PostPosted: Mon Jun 04, 2007 3:20 pm    Post subject: Re: Debian Exim 4.63 / Greylisting [Login to view extended thread Info.]
Archived from groups: per prev. post (more info?)

Hi Craig,

On Mon, Jun 04, 2007 at 02:37:59PM +0200, Craig Schneider wrote:
> We have installed Exim 4.63 on our Debian Etch system, with greylisting.

Do you use greylistd or postgrey? I've found greylistd can't cope with
moderate load (couple hundred thousand connections/day), it will just die.
Postgrey + exim works just fine for loads well over 500K/connections/day.

> The greylist config script put an entry in the begginning of the ACL
> section and I was wondering if it would not perhaps be better after the
> sender verfy? AFAIK sender verify's are less expensive checks, compared
> to greylisting?

I do greylisting first, and then sender verification.
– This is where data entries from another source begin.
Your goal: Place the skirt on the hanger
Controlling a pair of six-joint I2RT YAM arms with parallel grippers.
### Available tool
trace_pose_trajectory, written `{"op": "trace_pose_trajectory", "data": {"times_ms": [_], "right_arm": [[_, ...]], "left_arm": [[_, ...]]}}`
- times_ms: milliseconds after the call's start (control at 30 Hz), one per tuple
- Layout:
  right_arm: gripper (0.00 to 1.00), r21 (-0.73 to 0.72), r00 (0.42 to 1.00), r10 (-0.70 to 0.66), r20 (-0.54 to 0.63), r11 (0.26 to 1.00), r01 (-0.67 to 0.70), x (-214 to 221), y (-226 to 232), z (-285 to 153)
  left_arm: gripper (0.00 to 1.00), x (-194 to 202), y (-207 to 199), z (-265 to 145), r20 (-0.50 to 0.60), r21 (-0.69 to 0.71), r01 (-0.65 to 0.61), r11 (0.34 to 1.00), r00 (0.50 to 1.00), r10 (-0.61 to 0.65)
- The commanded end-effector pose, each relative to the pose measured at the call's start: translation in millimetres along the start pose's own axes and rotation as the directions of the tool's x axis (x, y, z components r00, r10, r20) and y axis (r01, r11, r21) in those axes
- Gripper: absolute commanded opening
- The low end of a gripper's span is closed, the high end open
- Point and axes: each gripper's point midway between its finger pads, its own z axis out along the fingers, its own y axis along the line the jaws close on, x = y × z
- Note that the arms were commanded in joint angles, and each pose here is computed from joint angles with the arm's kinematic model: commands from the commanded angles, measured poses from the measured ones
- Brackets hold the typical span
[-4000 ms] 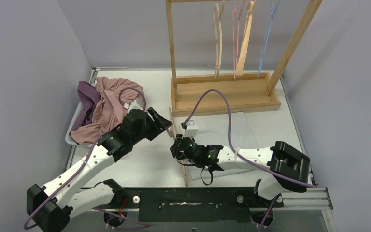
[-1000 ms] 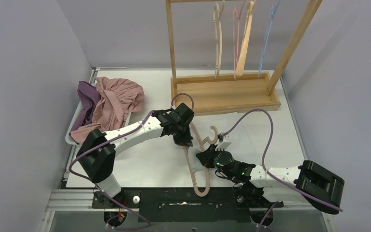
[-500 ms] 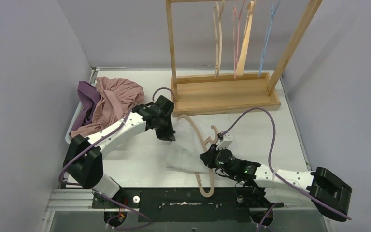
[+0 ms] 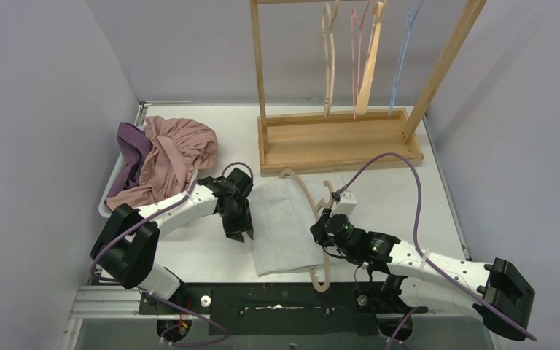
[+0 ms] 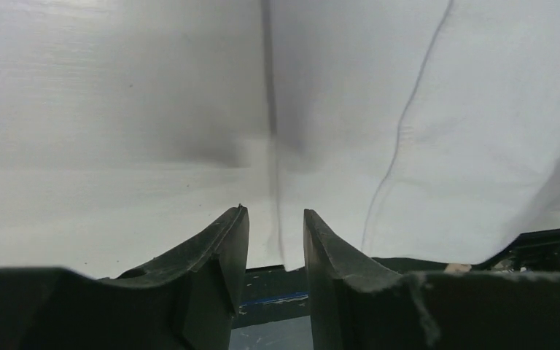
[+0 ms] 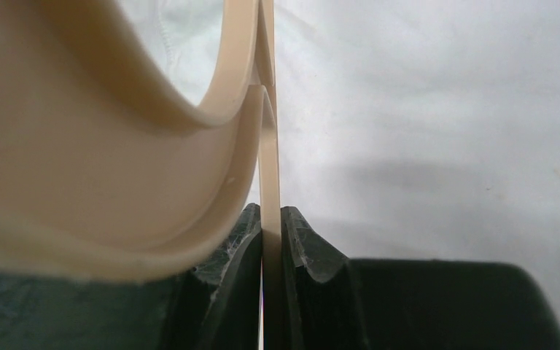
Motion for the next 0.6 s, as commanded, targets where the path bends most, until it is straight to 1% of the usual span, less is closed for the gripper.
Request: {"op": "trace_pose_trajectory", "data": {"times_ms": [0, 67, 233, 300, 367, 400, 467, 567], "right_arm": [[0.0, 0.147, 0.996, 0.028, 0.085, 0.988, -0.041, -30.3, -13.8, -5.9], [0.0, 0.156, 0.996, 0.012, 0.091, 0.987, -0.026, -34.5, -12.7, -7.0], [0.0, 0.186, 0.993, -0.026, 0.111, 0.983, 0.005, -35.7, -19.6, -8.3], [0.0, 0.173, 0.99, -0.057, 0.126, 0.984, 0.035, -34.3, -19.9, -7.5], [0.0, 0.156, 0.985, -0.083, 0.149, 0.986, 0.06, -32.5, -20.5, -5.9], [0.0, 0.151, 0.983, -0.094, 0.157, 0.986, 0.07, -30.6, -22.1, -5.0], [0.0, 0.155, 0.98, -0.103, 0.168, 0.985, 0.077, -27.8, -26.3, -3.5], [0.0, 0.192, 0.977, -0.109, 0.182, 0.979, 0.074, -26.0, -35.4, -4.6]], "left_arm": [[0.36, -19.4, -6.4, -11.1, 0.098, 0.027, 0.011, 1.0, 0.995, -0.013], [0.4, -31.2, -16.7, -20.0, 0.143, 0.068, 0.01, 0.998, 0.989, -0.02], [0.41, -57.2, -61.8, -38.5, 0.255, 0.277, -0.044, 0.96, 0.967, -0.029], [0.41, -57.5, -80.0, -37.6, 0.247, 0.377, -0.047, 0.925, 0.968, -0.051], [0.39, -48.1, -92.3, -27.3, 0.195, 0.464, -0.037, 0.885, 0.979, -0.062], [0.38, -43.4, -94.5, -21.4, 0.171, 0.484, -0.024, 0.875, 0.983, -0.067], [0.35, -35.9, -90.6, -7.0, 0.148, 0.469, -0.012, 0.883, 0.987, -0.065], [0.34, -24.9, -56.6, 21.3, 0.117, 0.301, 0.022, 0.953, 0.991, -0.06]]}}
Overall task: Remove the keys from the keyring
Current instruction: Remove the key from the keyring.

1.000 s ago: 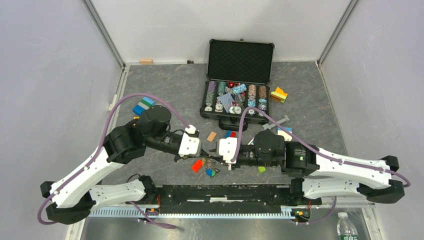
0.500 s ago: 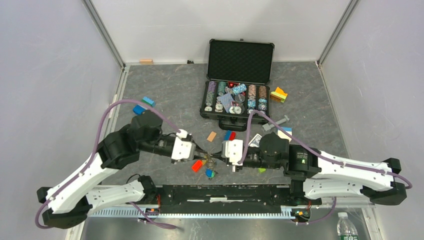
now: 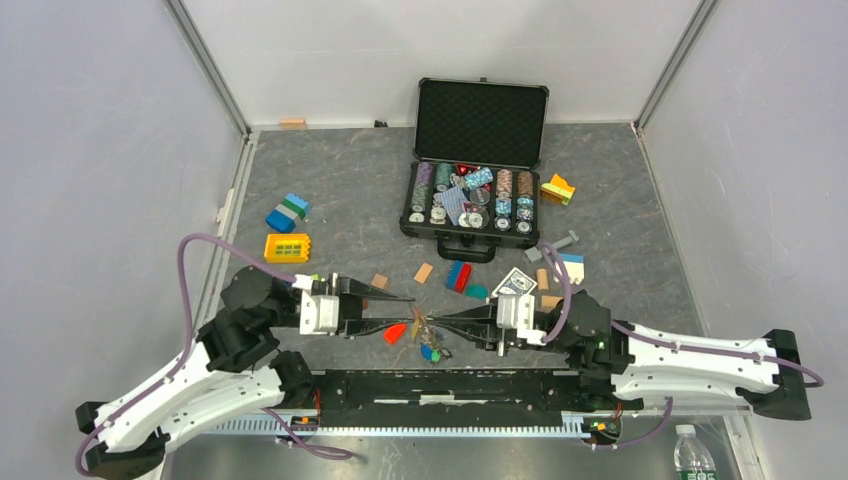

The latter generates
extra traffic and generates load on other people's mailservers. Greylisting
is very lightweight and certainly a lot quicker than sender verification,
particularly if the remote mailserver is slow/far away/misconfigured.

> My thinking is to have the sender_verffy happening first. If the address
> can be verified then it gets passed to greylistd else it gets dropped.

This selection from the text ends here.